Sonreí. Acababa de ganarme. Qué astuta era Clea. Le encantaba saber que tenía un esclavo emocional que haría satisfecho todo lo que ella le pidiera.

— El trabajo va bien, como siempre. Aunque últimamente he pedido que aflojen un poco por temas personales. Así saco más tiempo para ayudarte —continuó, respondiendo por fin a mi pregunta.

— Vaya, no era necesario que lo hicieras, mujer —me disculpé, sorprendido.

— Claro que sí. Y, por cierto, he hecho algunos avances con la chica de las canas.

Ya me había olvidado de que existía otra Escritora y que Clea se encargaba de investigarla. Mis pensamientos estaban concentrados en el loco de las gafas. Me alegró saber que tenía nuevos datos.

— ¿Y qué has descubierto?

— Se llama Anna, y vive en la calle. Normalmente va de lugar en lugar, quedándose unos días hasta que empieza a levantar sospechas. El último sitio en el que ha vivido ha sido el puerto, y por lo que me ha dicho el personal de allí, sólo solía salir de la nave donde dormía durante el día. Nunca la vieron comer ni les hizo señal alguna de socorro.

— Mira tú por dónde, al final tendrás que venir a la oficina a ayudarme. No conocía esta faceta tuya de investigadora, Clea —señalé, impresionado.

— ¿No eres tú quien siempre dice que a tu mujer no se la ha de llegar a conocer nunca? Pues aquí lo tienes —respondió ella, guiñándome el ojo.

No pude evitar reír.

— ¿Y se sabe dónde se encuentra ahora mismo? —pregunté.

— Eso es lo que investigo. Cuando tenga novedades te informaré. Pero ya te adelanto que no es necesario que te preocupes por la chica: por lo que me han dicho es muy educada y totalmente inofensiva.

— Te creo, pero lo que me preocupa es que el loco de las gafas le pueda hacer algo.

— De eso te tienes que encargar tú. ¿No sois tú, Gutts y Queen hombres con pelos en el pecho y cojones de toro? Pues a que esperáis para aplastarlo, machotes —se burló.

Aquella broma me ofendió un poco. Pero sabía que Clea lo hacía expresamente: yo no soportaba que me atribuyeran comportamientos "masculinos" que no entraban dentro de mis principios. Para mí, tanto un hombre como una mujer deben enfrentarse a sus problemas con un par de cojones y de ovarios respectivamente. Y tanto el trabajo duro como la papeleo lo podían hacer ambos sexos sin problemas.

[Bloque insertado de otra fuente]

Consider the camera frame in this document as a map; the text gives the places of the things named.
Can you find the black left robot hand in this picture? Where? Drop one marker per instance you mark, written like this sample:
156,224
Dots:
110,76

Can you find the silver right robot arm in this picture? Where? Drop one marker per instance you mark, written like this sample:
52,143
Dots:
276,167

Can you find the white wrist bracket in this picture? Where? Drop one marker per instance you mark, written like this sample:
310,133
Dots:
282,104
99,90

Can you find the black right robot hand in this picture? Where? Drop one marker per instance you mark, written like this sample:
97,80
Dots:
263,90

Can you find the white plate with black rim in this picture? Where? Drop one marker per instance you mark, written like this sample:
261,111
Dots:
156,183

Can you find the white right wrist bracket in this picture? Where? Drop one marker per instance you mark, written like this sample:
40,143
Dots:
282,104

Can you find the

— Pues bien, se me hace tarde y tengo que irme. Ya te he dado toda la información que tenía. Esta noche te llamo y te confirmo el tema de la marca —dijo Clea después de mirar el reloj que llevaba en la muñeca.

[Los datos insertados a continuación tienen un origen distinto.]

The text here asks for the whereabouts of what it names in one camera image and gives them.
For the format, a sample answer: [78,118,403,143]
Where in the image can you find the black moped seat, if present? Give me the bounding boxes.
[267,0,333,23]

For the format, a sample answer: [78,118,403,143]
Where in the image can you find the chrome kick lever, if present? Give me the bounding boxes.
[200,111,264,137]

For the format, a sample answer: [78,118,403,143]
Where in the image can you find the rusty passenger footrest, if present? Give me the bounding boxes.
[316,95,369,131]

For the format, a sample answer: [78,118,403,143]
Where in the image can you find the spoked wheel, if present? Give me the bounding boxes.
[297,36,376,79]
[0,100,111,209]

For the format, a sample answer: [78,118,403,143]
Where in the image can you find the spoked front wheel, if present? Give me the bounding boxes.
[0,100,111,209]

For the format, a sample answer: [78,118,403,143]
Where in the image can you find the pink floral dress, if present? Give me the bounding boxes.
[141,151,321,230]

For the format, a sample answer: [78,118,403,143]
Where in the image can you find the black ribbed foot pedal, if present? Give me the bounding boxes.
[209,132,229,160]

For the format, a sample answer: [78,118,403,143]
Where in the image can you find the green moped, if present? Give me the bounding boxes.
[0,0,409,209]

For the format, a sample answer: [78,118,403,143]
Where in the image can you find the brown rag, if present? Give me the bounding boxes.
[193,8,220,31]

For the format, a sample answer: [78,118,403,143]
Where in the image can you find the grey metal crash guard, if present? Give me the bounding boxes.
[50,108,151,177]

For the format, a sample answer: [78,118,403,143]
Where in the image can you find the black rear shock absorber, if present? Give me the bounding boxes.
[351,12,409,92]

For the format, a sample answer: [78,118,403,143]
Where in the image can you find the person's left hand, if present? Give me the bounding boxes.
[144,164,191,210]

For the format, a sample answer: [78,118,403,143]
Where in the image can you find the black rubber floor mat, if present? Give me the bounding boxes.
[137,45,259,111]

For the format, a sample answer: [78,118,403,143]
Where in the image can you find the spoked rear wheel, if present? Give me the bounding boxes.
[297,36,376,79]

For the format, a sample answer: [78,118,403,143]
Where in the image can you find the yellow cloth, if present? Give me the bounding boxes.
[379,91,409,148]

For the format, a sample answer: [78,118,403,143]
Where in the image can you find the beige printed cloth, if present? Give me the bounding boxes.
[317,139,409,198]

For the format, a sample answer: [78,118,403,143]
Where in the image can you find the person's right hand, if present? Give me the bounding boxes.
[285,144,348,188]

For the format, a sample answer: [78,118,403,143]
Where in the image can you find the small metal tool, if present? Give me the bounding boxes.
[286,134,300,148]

— Por mí nos podríamos estar toda la semana aquí —le confesé.

Clea rio. A continuación, nos levantamos al mismo tiempo.

— Ten cuidado, ¿de acuerdo? Y llámame cada día si lo necesitas —me pidió, con un tono de voz que me derritió.

— De acuerdo, no te preocupes. Gracias de nuevo por todo, Clea. Y perdón una vez...

Y entonces, un hecho insólito interrumpió lo que estaba diciendo. Duró menos de un segundo, y al principio mi cerebro no pudo reaccionar ni hacerse una idea de lo que había pasado. Pero la sonrisa y la suave caricia posteriores de mi mujer me lo confirmaron.

Sin decir nada más, se alejó de mí y volvió a perderse entre la multitud. Yo continué allí durante un buen rato, como un pasmarote.

Clea acababa de robarme un beso, no me lo podía creer.